Je constate que la métaphore de l’iceberg est devenue un outil pour aider les parties à comprendre les positions, les intérêts et les besoins sous-jacents. Tout au long des sessions, le visuel permet de retrouver facilement les accords de processus pour les compléter ou les renégocier. De plus, parce que les accords sont restés visibles pendant les séances, ils fournissent un rappel silencieux mais constant pour chacun.

Comment j’utilise la cartographie visuelle en direct

Alors qu’un médiateur dirige principalement les échanges, j’enregistre visuellement les points clés de chaque séance de co médiation en temps réel sur des feuilles de papier de 160 par 120 millimètres. Le médiateur visuel filtre le dialogue afin de cartographier les informations axées sur l’avenir et soutenant la résolution de conflit.

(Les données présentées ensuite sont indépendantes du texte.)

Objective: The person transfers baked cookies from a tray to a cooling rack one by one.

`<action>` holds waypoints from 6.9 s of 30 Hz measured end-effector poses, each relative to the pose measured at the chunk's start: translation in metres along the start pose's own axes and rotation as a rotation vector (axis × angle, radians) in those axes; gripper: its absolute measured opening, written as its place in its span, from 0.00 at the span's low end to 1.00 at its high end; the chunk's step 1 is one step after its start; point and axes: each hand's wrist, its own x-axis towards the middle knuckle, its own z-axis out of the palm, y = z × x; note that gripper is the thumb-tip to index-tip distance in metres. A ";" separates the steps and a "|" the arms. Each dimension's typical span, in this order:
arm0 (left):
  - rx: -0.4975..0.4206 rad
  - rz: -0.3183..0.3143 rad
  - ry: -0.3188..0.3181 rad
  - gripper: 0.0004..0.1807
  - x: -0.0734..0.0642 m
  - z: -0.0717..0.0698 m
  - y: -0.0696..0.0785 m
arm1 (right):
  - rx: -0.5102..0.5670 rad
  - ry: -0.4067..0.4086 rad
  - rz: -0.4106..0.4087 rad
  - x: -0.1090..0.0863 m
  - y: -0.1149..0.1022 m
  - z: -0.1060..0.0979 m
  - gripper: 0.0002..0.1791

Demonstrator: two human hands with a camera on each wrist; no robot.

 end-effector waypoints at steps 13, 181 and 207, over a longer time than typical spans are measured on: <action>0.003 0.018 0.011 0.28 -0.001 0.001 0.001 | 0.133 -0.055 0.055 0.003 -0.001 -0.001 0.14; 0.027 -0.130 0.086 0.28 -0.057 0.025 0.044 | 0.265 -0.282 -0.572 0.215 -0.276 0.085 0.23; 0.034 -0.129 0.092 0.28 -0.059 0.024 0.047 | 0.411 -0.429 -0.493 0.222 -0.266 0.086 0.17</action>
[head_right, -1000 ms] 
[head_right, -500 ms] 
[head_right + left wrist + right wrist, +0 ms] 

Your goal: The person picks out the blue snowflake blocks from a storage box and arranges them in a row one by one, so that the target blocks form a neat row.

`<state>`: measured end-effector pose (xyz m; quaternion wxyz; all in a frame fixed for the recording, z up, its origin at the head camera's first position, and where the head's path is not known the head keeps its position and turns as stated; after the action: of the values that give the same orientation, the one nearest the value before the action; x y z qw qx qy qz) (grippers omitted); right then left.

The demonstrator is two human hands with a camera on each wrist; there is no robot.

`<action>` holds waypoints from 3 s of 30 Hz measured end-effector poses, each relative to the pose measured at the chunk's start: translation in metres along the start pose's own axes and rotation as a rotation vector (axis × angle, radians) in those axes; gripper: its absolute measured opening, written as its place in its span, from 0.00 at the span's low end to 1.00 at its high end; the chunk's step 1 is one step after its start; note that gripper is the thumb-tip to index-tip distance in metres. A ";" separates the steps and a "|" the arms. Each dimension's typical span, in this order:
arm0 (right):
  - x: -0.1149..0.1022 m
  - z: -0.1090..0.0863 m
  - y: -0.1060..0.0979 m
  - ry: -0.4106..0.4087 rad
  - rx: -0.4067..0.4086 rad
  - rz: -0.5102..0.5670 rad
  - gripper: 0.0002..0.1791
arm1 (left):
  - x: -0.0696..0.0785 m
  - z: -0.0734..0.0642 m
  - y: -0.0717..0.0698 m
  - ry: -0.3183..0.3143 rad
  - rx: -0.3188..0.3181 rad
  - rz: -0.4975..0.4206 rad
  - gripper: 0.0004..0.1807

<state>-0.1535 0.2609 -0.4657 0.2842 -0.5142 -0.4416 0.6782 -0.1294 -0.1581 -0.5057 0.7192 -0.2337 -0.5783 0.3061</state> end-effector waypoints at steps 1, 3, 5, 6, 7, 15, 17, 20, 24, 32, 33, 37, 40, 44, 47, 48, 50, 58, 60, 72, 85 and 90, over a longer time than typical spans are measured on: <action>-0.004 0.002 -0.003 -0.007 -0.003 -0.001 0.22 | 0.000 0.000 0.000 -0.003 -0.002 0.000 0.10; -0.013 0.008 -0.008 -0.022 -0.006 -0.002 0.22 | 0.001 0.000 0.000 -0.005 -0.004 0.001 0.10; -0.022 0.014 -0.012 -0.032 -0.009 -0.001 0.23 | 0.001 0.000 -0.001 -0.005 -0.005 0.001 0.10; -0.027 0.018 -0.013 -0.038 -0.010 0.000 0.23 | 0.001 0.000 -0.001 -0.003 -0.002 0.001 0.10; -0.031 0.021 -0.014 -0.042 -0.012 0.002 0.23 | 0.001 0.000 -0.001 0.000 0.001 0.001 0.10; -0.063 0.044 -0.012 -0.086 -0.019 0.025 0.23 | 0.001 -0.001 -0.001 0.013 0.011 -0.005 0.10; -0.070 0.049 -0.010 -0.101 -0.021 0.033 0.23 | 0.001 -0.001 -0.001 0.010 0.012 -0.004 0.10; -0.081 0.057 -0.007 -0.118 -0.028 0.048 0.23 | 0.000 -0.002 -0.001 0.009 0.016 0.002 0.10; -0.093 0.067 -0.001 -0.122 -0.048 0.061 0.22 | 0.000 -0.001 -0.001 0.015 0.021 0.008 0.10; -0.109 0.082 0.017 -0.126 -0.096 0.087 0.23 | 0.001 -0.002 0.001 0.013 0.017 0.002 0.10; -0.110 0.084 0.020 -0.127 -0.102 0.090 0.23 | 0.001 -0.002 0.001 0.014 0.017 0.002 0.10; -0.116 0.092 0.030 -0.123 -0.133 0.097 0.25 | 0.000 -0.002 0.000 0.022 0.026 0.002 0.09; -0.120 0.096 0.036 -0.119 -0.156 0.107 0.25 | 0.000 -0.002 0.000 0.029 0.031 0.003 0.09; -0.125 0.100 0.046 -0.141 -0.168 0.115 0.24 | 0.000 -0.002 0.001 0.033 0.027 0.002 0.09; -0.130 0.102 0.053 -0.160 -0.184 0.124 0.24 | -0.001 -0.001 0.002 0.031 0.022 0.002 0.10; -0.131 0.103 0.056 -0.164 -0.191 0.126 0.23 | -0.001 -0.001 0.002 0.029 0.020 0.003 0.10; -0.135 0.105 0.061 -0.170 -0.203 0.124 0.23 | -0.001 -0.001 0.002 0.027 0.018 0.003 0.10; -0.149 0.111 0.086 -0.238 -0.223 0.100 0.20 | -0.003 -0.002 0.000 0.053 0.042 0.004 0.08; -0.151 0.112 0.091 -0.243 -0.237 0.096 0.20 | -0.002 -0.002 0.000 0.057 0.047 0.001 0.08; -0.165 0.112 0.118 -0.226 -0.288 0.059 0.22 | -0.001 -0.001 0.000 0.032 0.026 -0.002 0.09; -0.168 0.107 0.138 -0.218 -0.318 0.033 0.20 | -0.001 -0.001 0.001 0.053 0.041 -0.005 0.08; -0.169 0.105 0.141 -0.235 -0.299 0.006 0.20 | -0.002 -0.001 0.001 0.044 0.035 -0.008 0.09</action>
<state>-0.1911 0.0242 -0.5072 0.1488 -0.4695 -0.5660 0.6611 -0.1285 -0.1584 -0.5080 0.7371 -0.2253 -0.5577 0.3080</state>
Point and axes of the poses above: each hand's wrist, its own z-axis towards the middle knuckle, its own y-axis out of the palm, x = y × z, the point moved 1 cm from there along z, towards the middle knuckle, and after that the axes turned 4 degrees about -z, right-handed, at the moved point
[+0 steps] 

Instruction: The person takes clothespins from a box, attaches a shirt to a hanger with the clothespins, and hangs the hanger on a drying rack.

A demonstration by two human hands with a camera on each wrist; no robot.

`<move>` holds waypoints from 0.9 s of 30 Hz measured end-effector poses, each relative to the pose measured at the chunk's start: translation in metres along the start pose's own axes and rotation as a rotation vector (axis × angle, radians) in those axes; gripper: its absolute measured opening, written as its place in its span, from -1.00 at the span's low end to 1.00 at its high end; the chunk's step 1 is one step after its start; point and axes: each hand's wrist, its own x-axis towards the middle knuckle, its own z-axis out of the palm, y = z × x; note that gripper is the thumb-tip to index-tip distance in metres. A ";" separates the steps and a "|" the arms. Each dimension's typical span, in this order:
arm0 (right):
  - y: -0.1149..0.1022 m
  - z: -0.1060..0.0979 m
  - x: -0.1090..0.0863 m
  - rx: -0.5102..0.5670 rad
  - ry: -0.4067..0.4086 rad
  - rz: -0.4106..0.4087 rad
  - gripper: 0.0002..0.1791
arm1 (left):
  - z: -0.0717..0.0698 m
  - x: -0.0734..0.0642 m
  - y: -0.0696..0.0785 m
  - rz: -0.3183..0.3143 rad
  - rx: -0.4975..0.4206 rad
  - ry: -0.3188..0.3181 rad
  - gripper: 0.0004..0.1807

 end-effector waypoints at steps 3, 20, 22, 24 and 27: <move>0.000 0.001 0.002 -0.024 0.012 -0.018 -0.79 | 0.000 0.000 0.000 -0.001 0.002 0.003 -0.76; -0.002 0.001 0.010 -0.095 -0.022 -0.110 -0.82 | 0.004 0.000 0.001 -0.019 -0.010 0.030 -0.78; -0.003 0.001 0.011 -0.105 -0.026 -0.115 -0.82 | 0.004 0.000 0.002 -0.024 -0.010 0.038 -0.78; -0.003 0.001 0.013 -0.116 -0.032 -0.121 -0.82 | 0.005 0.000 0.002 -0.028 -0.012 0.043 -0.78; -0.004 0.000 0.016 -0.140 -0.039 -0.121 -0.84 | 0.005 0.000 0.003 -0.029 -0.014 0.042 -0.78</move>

Les graphiques obtenus comprennent :

  • Objectifs mutuels des parties et besoins individuels pour une relation plus productive
  • Métaphores de dynamiques comportementales inefficaces associées aux suggestions sur comment communiquer différemment
  • Vignettes de conflits réels et idées sur la façon dont des scénarios similaires pourraient être traités différemment à l’avenir
  • Stratégies de communication et de négociation introduites par les médiateurs
  • Progrès des parties dans leur fonctionnement relationnel au fil du temps

Après chaque session, les parties reçoivent une version électronique de la carte que je leur suggère d’imprimer pour la voir quotidiennement.

Pour conclure

L’utilisation de diverses méthodes visuelles à différentes étapes de la médiation aident à mieux se comprendre les uns les autres. Autant de voies ouvertes pour une communication efficace et une meilleure résolution des conflits. Les cartographies visuelles reflètent la singularité de chaque cas. Les circonstances individuelles et collectives, créent l’appropriation des accords parce que ce sont les propres mots et images des parties.

Le processus hautement collaboratif du travail visuel déplace la concentration de chacun vers l’autre au service de la cocréation. Cela aide les parties à rester concentrés sur la solution et l’avenir. Elles sont par conséquent moins crispées sur les problèmes et l’histoire qu’elles partagent.

Par Bruno Forand

Médiateur,

facilitateur graphique, médiateur visuel.